Your agent remembers that the person you're meeting tomorrow was mentioned in a conversation three weeks ago, and surfaces the context before you ask. It connects a complaint from a customer in March to a feature request from their team in June. It knows you tried a particular approach before and it didn't work, so it suggests something different this time.

The knowledge graph grows, consolidates, and prunes itself over time. Data comes in from disparate sources, gets structured into entities and relationships, and the connections between them become queryable. Your agent builds perspective across conversations, not just within them.

## The lifecycle

Most memory tools store and retrieve. That's two steps. maasv owns six:

**Extract.** Entities, relationships, and facts are pulled from conversations by your LLM. People, places, projects, technologies, and how they connect to each other. Not keywords. Structure.

**Store.** Memories are embedded, categorized, and deduplicated on the way in. Each one carries metadata: confidence, importance, subject, and access history.

**Consolidate.** During idle time, maasv merges near-duplicates, clusters related memories, resolves vague references to specific entities, and pre-computes common graph paths. Your agent's understanding gets sharper while nobody's using it.

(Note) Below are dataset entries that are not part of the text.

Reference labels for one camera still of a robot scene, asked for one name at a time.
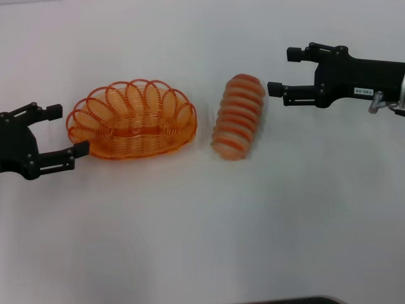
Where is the silver cable plug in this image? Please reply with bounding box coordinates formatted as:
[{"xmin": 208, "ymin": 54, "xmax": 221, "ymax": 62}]
[{"xmin": 368, "ymin": 91, "xmax": 405, "ymax": 118}]

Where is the ridged orange striped bread loaf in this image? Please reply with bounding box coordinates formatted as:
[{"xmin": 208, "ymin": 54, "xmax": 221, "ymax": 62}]
[{"xmin": 210, "ymin": 73, "xmax": 266, "ymax": 162}]

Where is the orange woven plastic basket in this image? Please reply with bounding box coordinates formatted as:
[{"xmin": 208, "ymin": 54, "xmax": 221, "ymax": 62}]
[{"xmin": 65, "ymin": 79, "xmax": 199, "ymax": 161}]

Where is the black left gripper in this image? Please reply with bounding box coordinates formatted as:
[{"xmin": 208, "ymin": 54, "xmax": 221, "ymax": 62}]
[{"xmin": 0, "ymin": 101, "xmax": 90, "ymax": 181}]

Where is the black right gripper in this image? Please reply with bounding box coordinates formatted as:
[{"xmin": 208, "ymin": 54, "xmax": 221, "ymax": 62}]
[{"xmin": 267, "ymin": 42, "xmax": 405, "ymax": 109}]

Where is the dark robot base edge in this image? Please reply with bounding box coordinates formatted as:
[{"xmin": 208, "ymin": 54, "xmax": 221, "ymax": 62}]
[{"xmin": 246, "ymin": 294, "xmax": 349, "ymax": 304}]

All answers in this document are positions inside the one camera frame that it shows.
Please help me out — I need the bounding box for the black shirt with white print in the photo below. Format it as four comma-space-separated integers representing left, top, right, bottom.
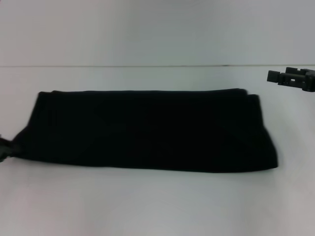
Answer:
9, 88, 280, 174

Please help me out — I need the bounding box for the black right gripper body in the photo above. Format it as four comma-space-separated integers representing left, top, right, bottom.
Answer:
278, 66, 315, 93

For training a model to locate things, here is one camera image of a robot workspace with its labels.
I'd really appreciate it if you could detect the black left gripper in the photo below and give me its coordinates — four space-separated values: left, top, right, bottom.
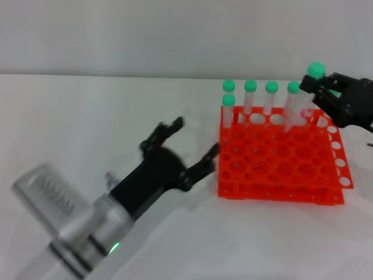
109 116 221 221

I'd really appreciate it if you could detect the orange test tube rack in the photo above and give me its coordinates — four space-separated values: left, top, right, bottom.
217 104 355 206

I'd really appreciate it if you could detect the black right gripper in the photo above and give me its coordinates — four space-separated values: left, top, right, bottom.
300 72 373 129

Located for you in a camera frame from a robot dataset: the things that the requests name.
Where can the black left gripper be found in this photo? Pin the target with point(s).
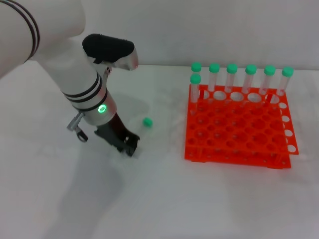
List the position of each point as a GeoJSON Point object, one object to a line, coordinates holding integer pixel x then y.
{"type": "Point", "coordinates": [112, 132]}

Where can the clear test tube green cap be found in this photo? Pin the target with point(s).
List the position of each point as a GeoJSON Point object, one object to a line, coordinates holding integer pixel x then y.
{"type": "Point", "coordinates": [195, 87]}
{"type": "Point", "coordinates": [214, 72]}
{"type": "Point", "coordinates": [231, 73]}
{"type": "Point", "coordinates": [286, 77]}
{"type": "Point", "coordinates": [196, 66]}
{"type": "Point", "coordinates": [147, 122]}
{"type": "Point", "coordinates": [268, 76]}
{"type": "Point", "coordinates": [250, 74]}

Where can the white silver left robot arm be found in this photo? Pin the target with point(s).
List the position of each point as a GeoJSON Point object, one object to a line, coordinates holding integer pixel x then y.
{"type": "Point", "coordinates": [72, 74]}

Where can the orange test tube rack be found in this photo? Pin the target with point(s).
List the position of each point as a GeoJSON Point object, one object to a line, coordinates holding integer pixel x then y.
{"type": "Point", "coordinates": [236, 129]}

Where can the grey black connector plug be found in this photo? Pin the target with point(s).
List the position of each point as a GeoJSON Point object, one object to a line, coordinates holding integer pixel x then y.
{"type": "Point", "coordinates": [74, 122]}

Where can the silver black wrist camera box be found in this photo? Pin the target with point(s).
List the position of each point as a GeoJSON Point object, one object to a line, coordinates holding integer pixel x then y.
{"type": "Point", "coordinates": [109, 48]}

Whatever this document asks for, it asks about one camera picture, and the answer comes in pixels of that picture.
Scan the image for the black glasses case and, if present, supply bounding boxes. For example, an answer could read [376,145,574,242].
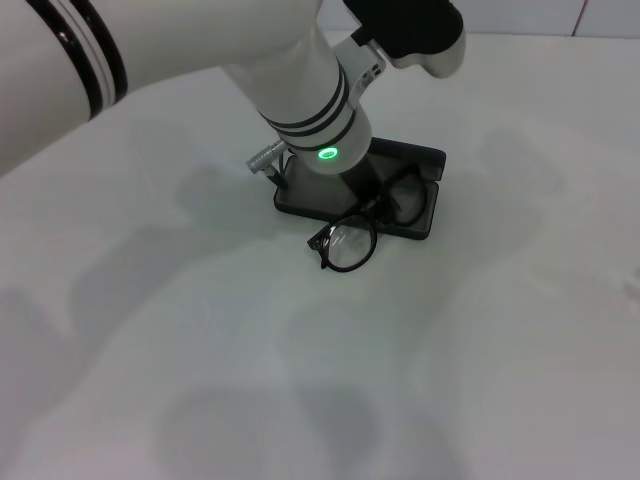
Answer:
[273,135,447,241]

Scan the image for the left arm cable with connectors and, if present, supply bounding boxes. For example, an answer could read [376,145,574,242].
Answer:
[244,141,292,192]

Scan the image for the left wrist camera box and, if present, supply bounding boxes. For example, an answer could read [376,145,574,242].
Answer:
[330,0,468,99]

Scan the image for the black glasses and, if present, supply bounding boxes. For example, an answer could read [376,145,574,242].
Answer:
[307,164,429,274]

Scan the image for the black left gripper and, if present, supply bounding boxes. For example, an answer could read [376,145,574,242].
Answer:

**Retrieve.** Three signals fused together: dense vector search (semantic similarity), BM25 keyword matching (exact terms via FTS5), and graph connectivity (1-hop entity expansion). Merged with Reciprocal Rank Fusion, optionally reranked by a cross-encoder. This is how your agent finds the thing it didn't know it was looking for.

**Decay.** Memories that stop being accessed lose confidence over time. Protected categories (identity, family, core preferences) are exempt. Everything else has to earn its place.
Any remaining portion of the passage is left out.